More than 300 Baptist Student Union members from Mississippi campuses fanned out during spring break to spread the good news that Jesus saves.
“Typically, our goal in doing these short-term mission trips during Spring Break is … students who are interested in doing summer missions or have signed up for summer missions and don’t have any formal mission trip experience,” said Sam Ivy, director of collegiate ministry for the Mississippi Baptist Convention Board. “This is a great place for them to learn and serve.”
It was the first missions trip for some of the students, Ivy said.
“Some of them didn’t grow up in church. Some of our BSUs provide very cost-effective trips within the continental United States that help meet a gospel need, but also don’t cost an arm and a leg to get there.”
If it wasn’t their first missions trip, it likely was the first in which the students participated with primarily peers and classmates their age.
“We had people all over the place,” Ivy said.
During a trip in December, Ivy led a team of 50 from his previous post as BSU director at the Mississippi University for Women in Columbus to serve at Soul City Church in inner-city Jackson.
“There’s nothing spectacular about that, except there’s a treasure that needs to be disbursed, and that’s the gospel,” Ivy noted. “That’s what we try to tell our students — it’s not so much the destination, but the need you’re going to meet.
“The special thing about a mission trip is that the gospel needs to be shared. Our BSU directors work in tandem with the state office [MBCB collegiate ministries department] and, really, the whole convention board, on being able to go.”
Participating students raise their own support. BSU directors visit local churches to speak to Woman’s Missionary Union groups, Sunday School classes and other receptive audiences to help raise funds.
It also gives Baptist communities an opportunity to come alongside students and the work of BSU.

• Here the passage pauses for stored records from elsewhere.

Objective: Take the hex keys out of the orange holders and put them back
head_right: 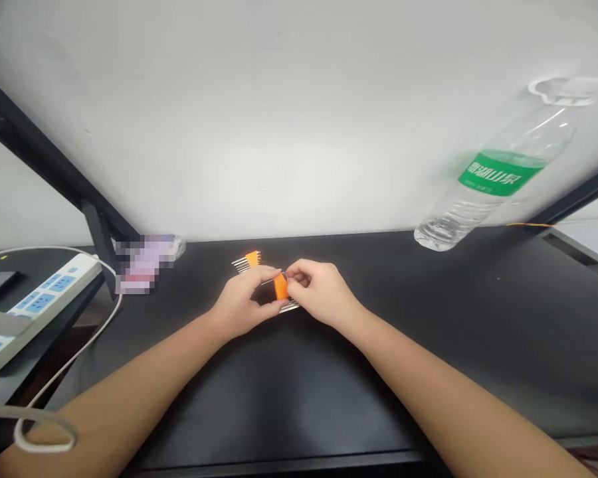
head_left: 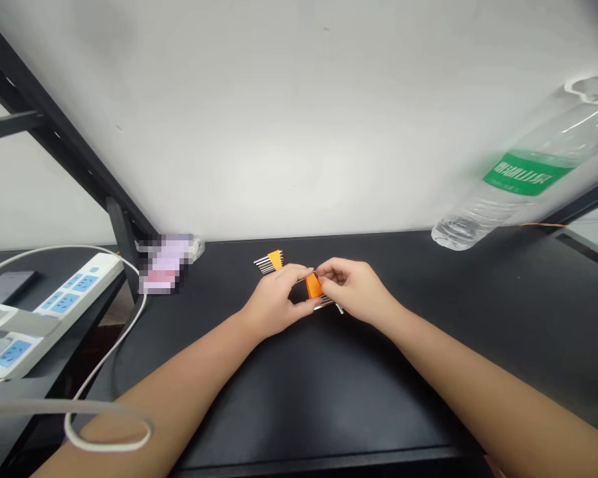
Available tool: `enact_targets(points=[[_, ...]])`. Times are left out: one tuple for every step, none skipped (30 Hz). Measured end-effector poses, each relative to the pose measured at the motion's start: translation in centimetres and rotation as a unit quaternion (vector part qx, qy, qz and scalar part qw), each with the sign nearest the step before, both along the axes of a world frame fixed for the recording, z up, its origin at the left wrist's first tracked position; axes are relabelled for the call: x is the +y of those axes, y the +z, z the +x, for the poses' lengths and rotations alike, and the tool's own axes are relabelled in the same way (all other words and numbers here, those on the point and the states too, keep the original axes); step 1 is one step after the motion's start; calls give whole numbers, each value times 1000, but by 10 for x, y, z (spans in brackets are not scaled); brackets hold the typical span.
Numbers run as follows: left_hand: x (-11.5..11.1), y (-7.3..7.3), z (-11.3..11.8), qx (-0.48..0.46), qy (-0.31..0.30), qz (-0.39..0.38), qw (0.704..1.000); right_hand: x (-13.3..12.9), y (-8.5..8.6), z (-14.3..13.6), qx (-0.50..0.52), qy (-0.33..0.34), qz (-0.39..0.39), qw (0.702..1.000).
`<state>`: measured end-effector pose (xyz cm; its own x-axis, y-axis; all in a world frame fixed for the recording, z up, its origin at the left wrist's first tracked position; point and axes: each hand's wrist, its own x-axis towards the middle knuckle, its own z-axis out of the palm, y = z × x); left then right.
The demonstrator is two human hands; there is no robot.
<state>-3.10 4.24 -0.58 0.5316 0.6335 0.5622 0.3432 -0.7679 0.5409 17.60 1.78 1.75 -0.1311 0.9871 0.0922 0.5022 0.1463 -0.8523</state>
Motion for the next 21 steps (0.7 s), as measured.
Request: enact_targets(points=[[0,0,0,4,2,-3,1000,1,0,1,-25,-9,4,1000],[0,-1,0,8,6,-5,1000,2,-1,2,-51,-19,8,998],[0,-1,0,10,10,-4,1000,3,-1,5,-77,-30,14,997],[0,-2,0,11,13,-2,1000,5,-1,8,-101,-40,21,994],[0,-2,0,12,17,1,1000,8,-2,12,-126,-48,29,990],[1,-3,0,13,21,5,1000,11,-2,17,-152,-56,38,986],[1,-3,0,14,25,7,1000,14,-3,22,-179,-61,47,981],[1,-4,0,16,28,9,999,18,-5,28,-204,-66,52,975],[1,-4,0,17,30,11,999,22,-7,33,-226,-70,51,970],[2,-4,0,17,31,12,999,26,-9,39,-247,-69,44,966],[2,-5,-1,16,31,15,999,29,-11,44,-266,-65,33,961],[2,-5,-1,14,31,18,999,31,-12,48,-283,-56,20,957],[2,-5,-1,12,31,20,999,33,-14,52,-297,-42,7,954],[2,-5,-1,9,32,22,999,34,-15,56,-308,-26,-4,951],[2,-5,-2,7,33,24,999,35,-16,58,-315,-11,-14,949],[2,-5,-2,5,34,25,999,35,-16,61,-319,5,-21,947],[2,-5,-2,3,35,25,999,35,-15,62,-319,17,-23,947],[2,-5,-2,2,36,24,999,34,-14,64,-316,24,-16,948],[3,-5,-2,1,37,23,999,33,-13,64,-307,31,-2,951],[3,-4,-2,-1,37,23,999,32,-11,64,-295,41,16,954],[3,-4,-2,-1,36,21,999,31,-10,64,-282,58,33,957]])
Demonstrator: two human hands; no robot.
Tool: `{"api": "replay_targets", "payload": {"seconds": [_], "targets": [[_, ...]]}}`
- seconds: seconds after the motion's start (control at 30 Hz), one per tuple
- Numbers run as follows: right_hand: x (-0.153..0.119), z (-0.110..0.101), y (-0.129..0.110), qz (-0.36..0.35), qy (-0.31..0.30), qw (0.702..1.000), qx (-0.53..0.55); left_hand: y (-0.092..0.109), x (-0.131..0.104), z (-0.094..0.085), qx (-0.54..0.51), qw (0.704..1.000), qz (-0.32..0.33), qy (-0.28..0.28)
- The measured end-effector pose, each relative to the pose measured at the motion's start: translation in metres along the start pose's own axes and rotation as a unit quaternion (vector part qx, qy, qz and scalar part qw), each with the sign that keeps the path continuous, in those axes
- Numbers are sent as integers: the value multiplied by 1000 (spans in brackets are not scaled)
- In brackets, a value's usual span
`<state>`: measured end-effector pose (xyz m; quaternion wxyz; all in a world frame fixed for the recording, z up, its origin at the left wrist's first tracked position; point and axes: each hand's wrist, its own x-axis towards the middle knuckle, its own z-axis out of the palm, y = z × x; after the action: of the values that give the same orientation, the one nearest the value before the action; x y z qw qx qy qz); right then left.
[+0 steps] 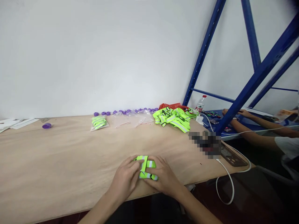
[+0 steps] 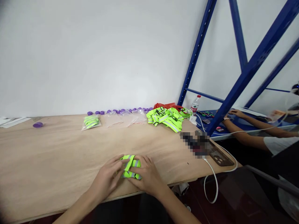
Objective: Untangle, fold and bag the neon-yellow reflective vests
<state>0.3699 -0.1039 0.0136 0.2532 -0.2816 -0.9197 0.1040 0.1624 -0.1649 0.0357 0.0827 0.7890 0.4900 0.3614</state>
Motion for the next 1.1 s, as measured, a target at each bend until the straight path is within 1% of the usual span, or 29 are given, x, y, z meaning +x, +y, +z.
{"api": "replay_targets", "payload": {"seconds": [0.07, 0.13, 0.2, 0.27, 0.33, 0.43, 0.53, 0.6, 0.67, 0.73, 0.8, 0.97, 1.1], "targets": [[0, 0, -1, 2, -1, 1000, 2, 1, -17, 8, 49, 999, 16, -7], [-2, 1, 0, 3, 3, 1000, 11, 0, -27, 14, 78, 997, 11, -24], [-6, 2, 4, 16, 12, 999, 38, -2, -32, 18, 96, 994, 10, -42], [-11, 1, 9, 31, 9, 997, 71, -5, -33, 21, 111, 993, 16, -45], [-17, -3, 17, 22, -23, 996, 79, -7, -32, 23, 121, 991, 26, -39], [-23, -11, 26, 1, -79, 997, 21, -8, -30, 24, 130, 990, 36, -29], [-24, -20, 29, 4, -107, 994, -5, -5, -30, 22, 137, 990, 17, -24], [-24, -27, 29, 7, -136, 990, 21, -3, -30, 22, 126, 992, -8, -27], [-22, -31, 28, 26, -165, 985, 50, -3, -30, 22, 98, 994, -23, -36], [-20, -32, 28, 52, -180, 980, 63, -5, -29, 21, 67, 996, -27, -49], [-18, -29, 28, 56, -187, 979, 58, -6, -27, 20, 48, 996, -28, -65], [-8, -16, 25, 20, -173, 985, 4, -3, -20, 14, 14, 994, -24, -101], [1, -11, 24, -22, -149, 988, -28, -3, -17, 12, -7, 995, -18, -102]]}}
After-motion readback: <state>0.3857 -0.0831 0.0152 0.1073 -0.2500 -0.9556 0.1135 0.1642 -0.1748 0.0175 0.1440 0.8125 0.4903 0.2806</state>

“I went to New York City myself,” he said. “We’d not been back there since 2020, before the pandemic began. Prior to that, it had been a collective group of BSUs. Being back in New York was encouraging, to see students go out and serve with our partner churches and ministries there.”
Many came back from their experience with a hunger to move forward and devote a full summer to missions, Ivy observed.
“They say, ‘Wow, this is just a taste of what I can do for eight to 10 weeks of my life on a summer mission project.’”
Approximately 126 BSUers already have signed up to serve in missions this summer in 15 states and 18 countries.
“Later on in life they may not have the luxury to drop what they’re doing to go and serve like this,” Ivy noted. “That’s why our BSUs really press the idea of taking advantage of these mission opportunities now. It might be 40 more years before they can give up that much time again.”